A data warehouse is a database that collects information from various disparate sources and stores it in a central location for easy access and analysis. The data stored in a data warehouse is a static record, or a snapshot, of what each item looked like at a specific point in time. This data is not updated; rather, if the information has changed over time, later snapshots of the same item are simply added to the warehouse. Data warehouses are commonly used in business to aid management in tracking a company's progress and making decisions.
Computer scientist William H. Inmon, is largely credited with having codified and popularized the concept of data warehousing. Inmon began discussing the underlying principles in the 1970s and published the first book on the subject, Building the Data Warehouse, in 1992. The term itself was coined in 1988 when Barry A. Devlin and Paul T. Murphy published their paper “An Architecture for a Business and Information System,” which discusses a new software architecture they describe as a “business data warehouse.”
Simply put, a data warehouse is a central database that contains copies of information from several different sources, such as other, smaller databases and company records, stored in a read-only format so that nothing in the warehouse can be changed or overwritten. Since its inception, data warehousing has been associated with the field of business intelligence, which deals with analyzing a company's accumulated data for the purpose of developing business strategies. However, data warehouses are used in nonbusiness contexts as well, such as scientific research or analysis of crime statistics.

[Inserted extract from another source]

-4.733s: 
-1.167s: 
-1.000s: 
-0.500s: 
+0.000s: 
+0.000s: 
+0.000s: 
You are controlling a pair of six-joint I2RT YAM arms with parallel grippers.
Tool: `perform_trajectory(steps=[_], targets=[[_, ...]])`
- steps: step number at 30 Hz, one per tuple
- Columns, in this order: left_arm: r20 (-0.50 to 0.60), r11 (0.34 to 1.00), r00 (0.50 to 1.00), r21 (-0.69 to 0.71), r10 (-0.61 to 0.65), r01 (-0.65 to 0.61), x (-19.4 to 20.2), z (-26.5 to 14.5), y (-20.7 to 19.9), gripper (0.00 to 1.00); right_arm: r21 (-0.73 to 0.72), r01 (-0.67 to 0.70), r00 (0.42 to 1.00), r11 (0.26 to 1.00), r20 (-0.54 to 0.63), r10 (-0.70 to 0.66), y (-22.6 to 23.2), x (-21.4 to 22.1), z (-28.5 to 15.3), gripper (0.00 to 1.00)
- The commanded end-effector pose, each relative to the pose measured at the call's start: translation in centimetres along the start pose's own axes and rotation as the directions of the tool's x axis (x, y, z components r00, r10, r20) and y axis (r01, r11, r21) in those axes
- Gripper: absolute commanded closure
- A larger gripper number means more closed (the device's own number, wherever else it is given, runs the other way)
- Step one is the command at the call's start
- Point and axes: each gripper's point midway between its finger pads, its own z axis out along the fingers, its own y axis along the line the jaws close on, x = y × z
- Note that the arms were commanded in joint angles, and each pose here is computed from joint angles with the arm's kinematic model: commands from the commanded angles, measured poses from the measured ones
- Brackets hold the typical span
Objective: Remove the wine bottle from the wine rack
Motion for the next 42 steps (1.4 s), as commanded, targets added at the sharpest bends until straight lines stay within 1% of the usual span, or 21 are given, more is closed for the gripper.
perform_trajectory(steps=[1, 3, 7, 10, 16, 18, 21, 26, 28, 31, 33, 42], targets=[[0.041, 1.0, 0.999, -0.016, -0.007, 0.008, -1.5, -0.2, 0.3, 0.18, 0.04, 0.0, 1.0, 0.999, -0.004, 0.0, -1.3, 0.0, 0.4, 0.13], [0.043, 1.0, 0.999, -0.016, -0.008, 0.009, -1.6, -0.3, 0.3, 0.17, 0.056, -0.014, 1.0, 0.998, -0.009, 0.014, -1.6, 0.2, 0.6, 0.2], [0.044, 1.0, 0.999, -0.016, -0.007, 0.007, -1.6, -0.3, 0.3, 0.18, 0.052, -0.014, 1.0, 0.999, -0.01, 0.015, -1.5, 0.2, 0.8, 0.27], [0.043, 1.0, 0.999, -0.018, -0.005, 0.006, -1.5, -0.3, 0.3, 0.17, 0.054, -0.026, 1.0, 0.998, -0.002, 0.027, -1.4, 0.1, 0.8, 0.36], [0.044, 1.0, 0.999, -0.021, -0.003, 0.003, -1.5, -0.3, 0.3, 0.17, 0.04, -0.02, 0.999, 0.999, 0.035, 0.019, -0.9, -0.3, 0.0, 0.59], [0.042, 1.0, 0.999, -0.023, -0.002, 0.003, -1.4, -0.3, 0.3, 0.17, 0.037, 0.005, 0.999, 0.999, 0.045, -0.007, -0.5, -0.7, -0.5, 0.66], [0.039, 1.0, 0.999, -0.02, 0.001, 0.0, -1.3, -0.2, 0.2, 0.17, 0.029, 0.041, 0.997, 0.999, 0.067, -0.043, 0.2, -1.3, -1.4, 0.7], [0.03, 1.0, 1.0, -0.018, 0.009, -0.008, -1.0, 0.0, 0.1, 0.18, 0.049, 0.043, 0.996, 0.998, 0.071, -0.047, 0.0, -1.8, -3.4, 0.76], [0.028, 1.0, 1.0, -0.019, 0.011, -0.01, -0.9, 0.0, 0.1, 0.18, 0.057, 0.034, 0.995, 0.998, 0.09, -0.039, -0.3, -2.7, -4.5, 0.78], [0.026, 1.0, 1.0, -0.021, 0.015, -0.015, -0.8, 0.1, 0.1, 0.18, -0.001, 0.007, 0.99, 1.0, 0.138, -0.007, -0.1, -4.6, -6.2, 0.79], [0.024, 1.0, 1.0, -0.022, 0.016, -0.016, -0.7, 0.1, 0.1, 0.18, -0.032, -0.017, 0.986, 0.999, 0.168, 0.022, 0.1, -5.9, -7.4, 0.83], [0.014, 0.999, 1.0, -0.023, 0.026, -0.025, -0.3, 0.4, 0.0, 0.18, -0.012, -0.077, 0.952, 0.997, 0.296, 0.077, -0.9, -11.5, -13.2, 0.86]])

There are two main approaches to designing a data warehouse: from the top down and from the bottom up. Inmon champions the top-down model, in which the warehouse is designed as a central information repository. Data is entered into the warehouse in its most basic form, after which the warehouse can be subdivided into data marts, which group together related data for easy access by the team or department to which that information pertains. The advantages of creating data marts in a top-down data warehouse include increased performance for the user, as they can be accessed with greater efficiency than the much larger warehouse, as well as the ability to institute individual security protocols on different subsets of data. However, data marts are not a necessary component of top-down warehouse design, and they have their drawbacks, such as a propensity toward duplicated or inconsistent data.
Alternatively, the bottom-up model of data warehousing, developed by Ralph Kimball, views a data warehouse as simply a union of the various data marts. In this method, the data marts—separate databases used and maintained by individual departments—are created first and then linked to create a data warehouse. The merits of one approach over the other are often debated; the cheaper, faster, and more flexible bottom-up design is generally regarded as better in small or medium-sized businesses but too unwieldy for large corporations, where the sheer number of different people entering new data into different data marts would make any efforts to maintain consistency and avoid duplication extremely time consuming.
Cloud computing is the use of a remote server network on the Internet rather than a local server or hard drive to store, manage, and process data. Cloud computing can be used for data warehousing; warehousing data in the cloud offers both benefits and challenges. The benefits of moving a data warehouse to the cloud include the potential to lower costs and increase flexibility and access. Challenges include maintaining data security and privacy, network performance, and management of intellectual property.